Task instructions → Gather each line of the entries below that includes "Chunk".

===== Data excerpts

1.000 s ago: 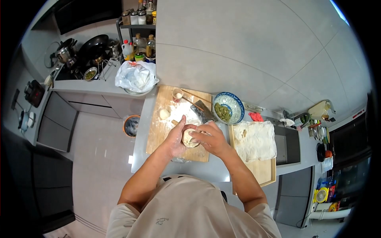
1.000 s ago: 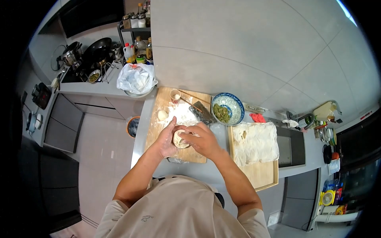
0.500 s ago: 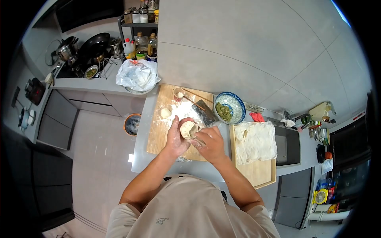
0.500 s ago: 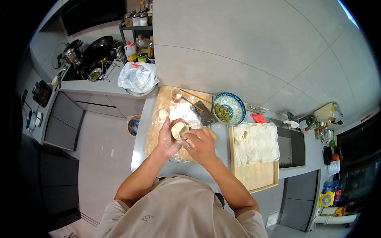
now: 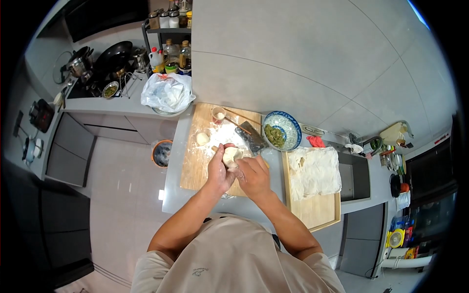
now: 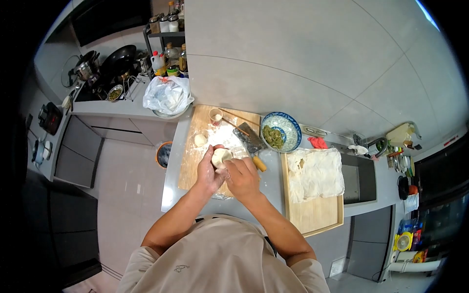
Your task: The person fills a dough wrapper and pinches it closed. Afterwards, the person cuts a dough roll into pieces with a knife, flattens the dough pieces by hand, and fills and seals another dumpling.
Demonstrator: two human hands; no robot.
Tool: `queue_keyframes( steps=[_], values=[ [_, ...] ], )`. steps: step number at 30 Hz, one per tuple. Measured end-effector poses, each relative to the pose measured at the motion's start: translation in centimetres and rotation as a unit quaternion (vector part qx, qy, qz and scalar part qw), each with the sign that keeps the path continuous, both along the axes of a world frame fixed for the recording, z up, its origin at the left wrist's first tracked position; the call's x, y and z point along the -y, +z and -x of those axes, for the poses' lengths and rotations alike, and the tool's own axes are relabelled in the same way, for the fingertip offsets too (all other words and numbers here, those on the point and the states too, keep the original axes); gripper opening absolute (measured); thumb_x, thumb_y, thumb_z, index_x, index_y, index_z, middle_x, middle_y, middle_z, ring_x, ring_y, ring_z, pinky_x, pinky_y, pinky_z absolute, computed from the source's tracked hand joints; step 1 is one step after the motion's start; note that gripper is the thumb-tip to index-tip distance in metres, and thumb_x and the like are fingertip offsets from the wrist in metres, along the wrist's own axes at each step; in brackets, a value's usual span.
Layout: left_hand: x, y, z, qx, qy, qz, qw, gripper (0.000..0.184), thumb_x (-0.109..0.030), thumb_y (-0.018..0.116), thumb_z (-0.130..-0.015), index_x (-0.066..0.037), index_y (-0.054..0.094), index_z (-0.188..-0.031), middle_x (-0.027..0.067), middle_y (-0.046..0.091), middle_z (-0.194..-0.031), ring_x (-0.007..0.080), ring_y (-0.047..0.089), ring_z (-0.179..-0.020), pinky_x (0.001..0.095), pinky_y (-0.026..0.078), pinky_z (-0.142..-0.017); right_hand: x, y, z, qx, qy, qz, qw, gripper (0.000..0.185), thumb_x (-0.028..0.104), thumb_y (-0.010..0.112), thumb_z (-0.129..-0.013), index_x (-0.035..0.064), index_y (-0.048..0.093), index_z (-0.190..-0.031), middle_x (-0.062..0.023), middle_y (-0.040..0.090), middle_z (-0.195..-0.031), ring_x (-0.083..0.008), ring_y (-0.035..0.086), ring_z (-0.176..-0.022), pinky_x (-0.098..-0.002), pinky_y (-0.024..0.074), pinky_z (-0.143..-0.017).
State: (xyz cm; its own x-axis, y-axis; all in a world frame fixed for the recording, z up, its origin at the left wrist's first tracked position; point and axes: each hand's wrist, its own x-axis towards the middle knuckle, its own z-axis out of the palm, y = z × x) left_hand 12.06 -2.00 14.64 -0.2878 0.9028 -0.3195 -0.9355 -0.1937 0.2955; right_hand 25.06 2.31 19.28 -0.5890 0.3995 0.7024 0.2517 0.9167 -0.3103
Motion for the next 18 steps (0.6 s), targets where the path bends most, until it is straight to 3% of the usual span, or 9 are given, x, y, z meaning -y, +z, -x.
queue_keyframes(
  steps=[3, 8, 18],
  values=[
    [-0.3, -1.2, 0.5, 0.050, 0.006, 0.015, 0.999, 0.035, -0.038, 0.040, -0.115, -0.010, 0.061, -0.121, 0.0141, 0.070, -0.109, 0.0297, 0.068, -0.104, 0.0440, 0.058, -0.094, 0.2, 0.6, -0.3, 0.004, -0.034, 0.035, 0.999, 0.029, 0.009, 0.087, -0.077, 0.0068, 0.077, -0.104, -0.0102, 0.068, -0.098, -0.0322, 0.063, -0.086, -0.0414, 0.0533, -0.073],
    [-0.4, -2.1, 1.3, 0.101, -0.023, -0.022, 0.994, 0.032, -0.034, 0.043, -0.115, -0.009, 0.061, -0.122, 0.0181, 0.069, -0.114, 0.0326, 0.068, -0.109, 0.0459, 0.059, -0.092, -1.8, -1.3, -0.7, -0.005, 0.044, 0.070, 0.997, 0.044, 0.004, 0.091, -0.067, 0.0111, 0.079, -0.109, -0.0085, 0.067, -0.106, -0.0309, 0.064, -0.093, -0.0397, 0.0542, -0.077],
    [-1.8, -3.2, 1.8, 0.097, -0.071, 0.043, 0.992, 0.037, -0.038, 0.048, -0.113, -0.007, 0.066, -0.120, 0.0162, 0.070, -0.113, 0.0287, 0.070, -0.103, 0.0399, 0.061, -0.084, -4.0, -3.2, 0.5, 0.037, 0.081, 0.051, 0.995, 0.043, -0.003, 0.084, -0.067, 0.0102, 0.079, -0.107, -0.0087, 0.068, -0.105, -0.0313, 0.064, -0.093, -0.0403, 0.0549, -0.078]
  ],
)
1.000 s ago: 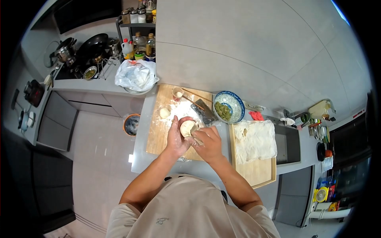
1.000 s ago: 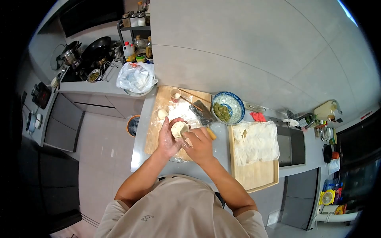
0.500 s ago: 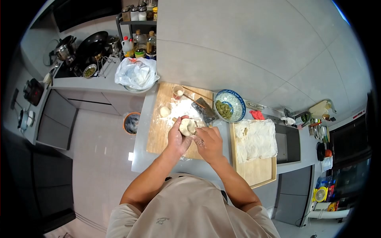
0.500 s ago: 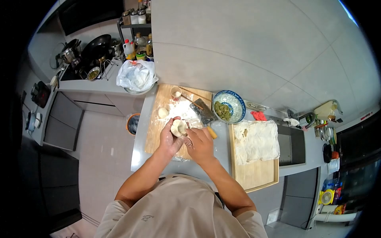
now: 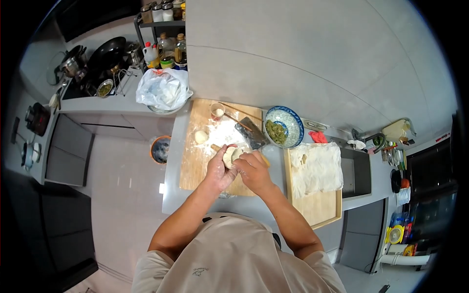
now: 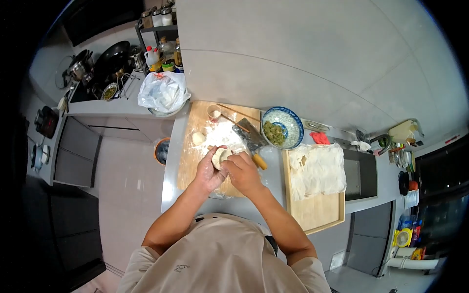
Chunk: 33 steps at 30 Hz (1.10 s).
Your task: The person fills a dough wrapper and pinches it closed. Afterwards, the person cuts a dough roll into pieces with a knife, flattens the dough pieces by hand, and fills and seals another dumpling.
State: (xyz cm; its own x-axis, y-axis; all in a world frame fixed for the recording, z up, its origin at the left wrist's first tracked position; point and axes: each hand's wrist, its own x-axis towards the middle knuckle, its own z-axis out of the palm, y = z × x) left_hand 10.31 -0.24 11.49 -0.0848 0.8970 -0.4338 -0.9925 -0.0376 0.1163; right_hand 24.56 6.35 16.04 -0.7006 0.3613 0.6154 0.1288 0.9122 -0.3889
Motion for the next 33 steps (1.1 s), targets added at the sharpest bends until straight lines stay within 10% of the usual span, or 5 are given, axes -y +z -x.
queue_keyframes(
  steps=[11, 23, 28, 33],
  values=[
    [-0.6, -8.5, 4.6, 0.078, 0.151, 0.098, 0.981, 0.023, -0.020, 0.047, -0.107, -0.006, 0.064, -0.111, 0.0131, 0.069, -0.109, 0.0318, 0.070, -0.101, 0.0470, 0.062, -0.089, -3.0, -6.9, 2.3, 0.087, -0.104, 0.186, 0.973, 0.020, 0.004, 0.074, -0.090, 0.0036, 0.077, -0.111, -0.0145, 0.073, -0.106, -0.0359, 0.066, -0.098, -0.0442, 0.0544, -0.086],
    [-3.2, -13.1, 8.1, 0.095, 0.194, 0.094, 0.972, 0.022, -0.022, 0.051, -0.106, -0.004, 0.064, -0.104, 0.0165, 0.069, -0.107, 0.0354, 0.068, -0.102, 0.0467, 0.060, -0.095, -11.5, -18.0, 11.0, 0.236, -0.053, 0.194, 0.951, 0.018, 0.006, 0.073, -0.086, 0.0058, 0.076, -0.104, -0.0160, 0.073, -0.102, -0.0372, 0.067, -0.100, -0.0454, 0.0563, -0.088],
    [-3.4, -11.8, 8.1, 0.104, 0.196, 0.083, 0.971, 0.024, -0.023, 0.053, -0.106, -0.004, 0.066, -0.101, 0.0155, 0.070, -0.104, 0.0317, 0.069, -0.101, 0.0451, 0.061, -0.096, -11.7, -16.9, 11.9, 0.287, -0.064, 0.195, 0.936, 0.010, 0.003, 0.068, -0.089, 0.0041, 0.072, -0.098, -0.0166, 0.071, -0.101, -0.0379, 0.068, -0.100, -0.0461, 0.0555, -0.087],
    [-3.2, -10.9, 7.7, 0.088, 0.190, 0.029, 0.977, 0.029, -0.027, 0.047, -0.110, -0.004, 0.065, -0.105, 0.0168, 0.070, -0.103, 0.0350, 0.068, -0.103, 0.0451, 0.059, -0.095, -6.8, -6.6, 10.4, 0.098, 0.014, 0.282, 0.954, 0.023, -0.001, 0.070, -0.085, 0.0087, 0.075, -0.105, -0.0131, 0.073, -0.107, -0.0331, 0.069, -0.099, -0.0404, 0.0590, -0.086]
  ],
)
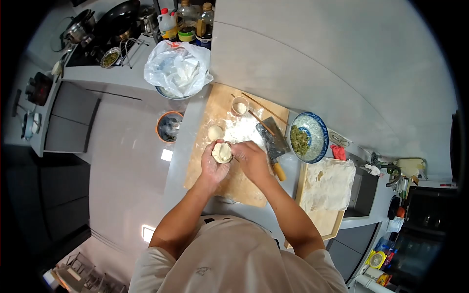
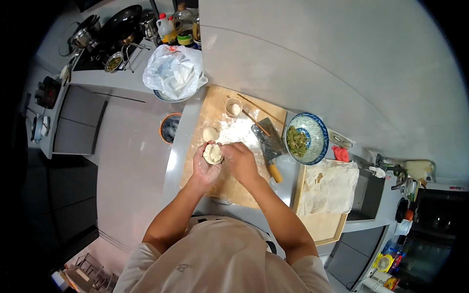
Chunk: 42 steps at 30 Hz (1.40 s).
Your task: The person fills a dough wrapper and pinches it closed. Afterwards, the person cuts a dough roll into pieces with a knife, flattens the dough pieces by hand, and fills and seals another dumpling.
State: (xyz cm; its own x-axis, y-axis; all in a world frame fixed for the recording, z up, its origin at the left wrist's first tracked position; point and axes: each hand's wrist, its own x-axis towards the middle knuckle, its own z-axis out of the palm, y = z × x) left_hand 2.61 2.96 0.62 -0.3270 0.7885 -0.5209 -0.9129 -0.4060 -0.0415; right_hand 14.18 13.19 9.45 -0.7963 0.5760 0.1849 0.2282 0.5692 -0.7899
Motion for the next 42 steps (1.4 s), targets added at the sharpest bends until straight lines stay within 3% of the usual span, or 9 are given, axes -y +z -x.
queue_keyframes(
  steps=[4, 14, 23, 26, 29, 31, 37, 39, 42],
  values=[
    [0.0, 2.7, -1.5, -0.008, -0.031, -0.027, 0.999, 0.031, -0.029, 0.046, -0.110, -0.005, 0.065, -0.105, 0.0160, 0.070, -0.103, 0.0343, 0.068, -0.104, 0.0448, 0.057, -0.096, 1.9, 2.4, -1.6, 0.043, 0.074, -0.147, 0.985, 0.031, -0.004, 0.071, -0.078, 0.0104, 0.076, -0.105, -0.0105, 0.074, -0.108, -0.0301, 0.070, -0.099, -0.0406, 0.0599, -0.088],
    [2.4, 7.1, -3.5, -0.024, -0.038, -0.090, 0.995, 0.026, -0.029, 0.050, -0.107, -0.007, 0.066, -0.105, 0.0153, 0.071, -0.102, 0.0324, 0.067, -0.102, 0.0444, 0.056, -0.093, 5.6, 7.6, -4.0, -0.029, 0.065, -0.269, 0.960, 0.037, 0.003, 0.084, -0.071, 0.0149, 0.078, -0.106, -0.0047, 0.070, -0.103, -0.0268, 0.065, -0.096, -0.0383, 0.0568, -0.078],
    [4.6, 10.0, -4.7, -0.049, -0.082, -0.166, 0.982, 0.026, -0.028, 0.049, -0.106, -0.008, 0.065, -0.107, 0.0151, 0.070, -0.104, 0.0315, 0.068, -0.103, 0.0447, 0.057, -0.092, 7.6, 9.0, -6.3, -0.026, 0.030, -0.277, 0.960, 0.040, 0.006, 0.089, -0.066, 0.0149, 0.079, -0.103, -0.0026, 0.069, -0.107, -0.0273, 0.064, -0.097, -0.0395, 0.0560, -0.078],
    [4.5, 10.5, -5.0, -0.054, -0.058, -0.187, 0.979, 0.024, -0.025, 0.049, -0.104, -0.007, 0.066, -0.108, 0.0155, 0.070, -0.106, 0.0321, 0.068, -0.104, 0.0456, 0.057, -0.093, 8.5, 9.3, -6.8, -0.073, -0.003, -0.257, 0.964, 0.033, 0.006, 0.089, -0.070, 0.0130, 0.078, -0.101, -0.0053, 0.069, -0.099, -0.0291, 0.065, -0.094, -0.0395, 0.0553, -0.078],
    [4.6, 12.4, -5.4, -0.039, -0.006, -0.172, 0.984, 0.026, -0.022, 0.050, -0.102, -0.006, 0.067, -0.113, 0.0156, 0.070, -0.110, 0.0321, 0.067, -0.105, 0.0461, 0.056, -0.097, 9.4, 9.2, -7.2, -0.062, -0.130, -0.185, 0.972, 0.025, 0.011, 0.090, -0.079, 0.0078, 0.078, -0.100, -0.0089, 0.071, -0.090, -0.0267, 0.068, -0.080, -0.0361, 0.0548, -0.072],
    [4.7, 13.2, -5.8, -0.023, 0.022, -0.136, 0.990, 0.028, -0.021, 0.051, -0.101, -0.005, 0.067, -0.116, 0.0155, 0.070, -0.113, 0.0316, 0.066, -0.107, 0.0460, 0.055, -0.100, 10.2, 10.2, -7.3, -0.010, -0.170, -0.061, 0.983, 0.019, 0.017, 0.088, -0.086, 0.0046, 0.077, -0.097, -0.0116, 0.072, -0.084, -0.0224, 0.068, -0.071, -0.0334, 0.0541, -0.066],
    [4.6, 13.0, -6.5, -0.120, 0.004, -0.173, 0.978, 0.037, -0.020, 0.052, -0.101, -0.006, 0.066, -0.133, 0.0146, 0.067, -0.125, 0.0284, 0.063, -0.119, 0.0434, 0.053, -0.104, 10.8, 10.4, -7.3, 0.007, -0.188, -0.054, 0.981, 0.021, 0.022, 0.087, -0.088, 0.0034, 0.077, -0.094, -0.0126, 0.074, -0.084, -0.0202, 0.069, -0.067, -0.0321, 0.0536, -0.063],
    [4.8, 12.9, -6.7, -0.150, -0.056, -0.110, 0.981, 0.037, -0.025, 0.053, -0.106, -0.006, 0.064, -0.135, 0.0146, 0.067, -0.126, 0.0285, 0.064, -0.117, 0.0439, 0.054, -0.102, 10.8, 10.5, -7.5, -0.001, -0.195, -0.057, 0.979, 0.021, 0.021, 0.087, -0.087, 0.0036, 0.077, -0.094, -0.0127, 0.074, -0.083, -0.0217, 0.069, -0.068, -0.0332, 0.0538, -0.063],
    [5.2, 13.3, -6.6, -0.177, -0.081, -0.132, 0.972, 0.038, -0.034, 0.053, -0.110, -0.005, 0.063, -0.133, 0.0143, 0.068, -0.122, 0.0288, 0.065, -0.112, 0.0454, 0.054, -0.100, 10.7, 10.3, -8.0, -0.019, -0.190, -0.111, 0.975, 0.019, 0.019, 0.086, -0.087, 0.0040, 0.077, -0.094, -0.0131, 0.072, -0.083, -0.0254, 0.069, -0.069, -0.0355, 0.0540, -0.062]
  ],
)
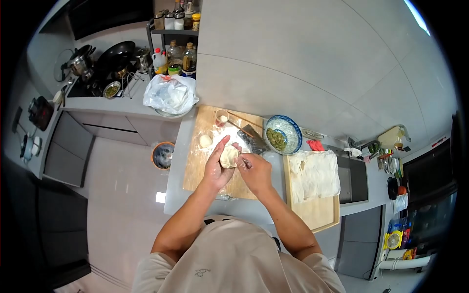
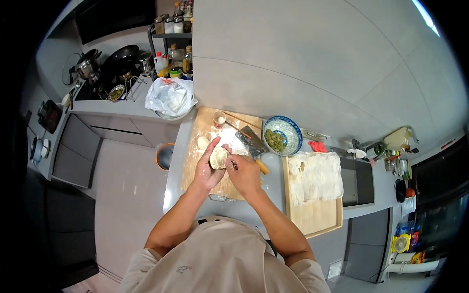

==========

Response to this exercise →
Chunk: 33 steps at 30 Hz (1.10 s).
Chunk: 42 steps at 30 Hz (1.40 s).

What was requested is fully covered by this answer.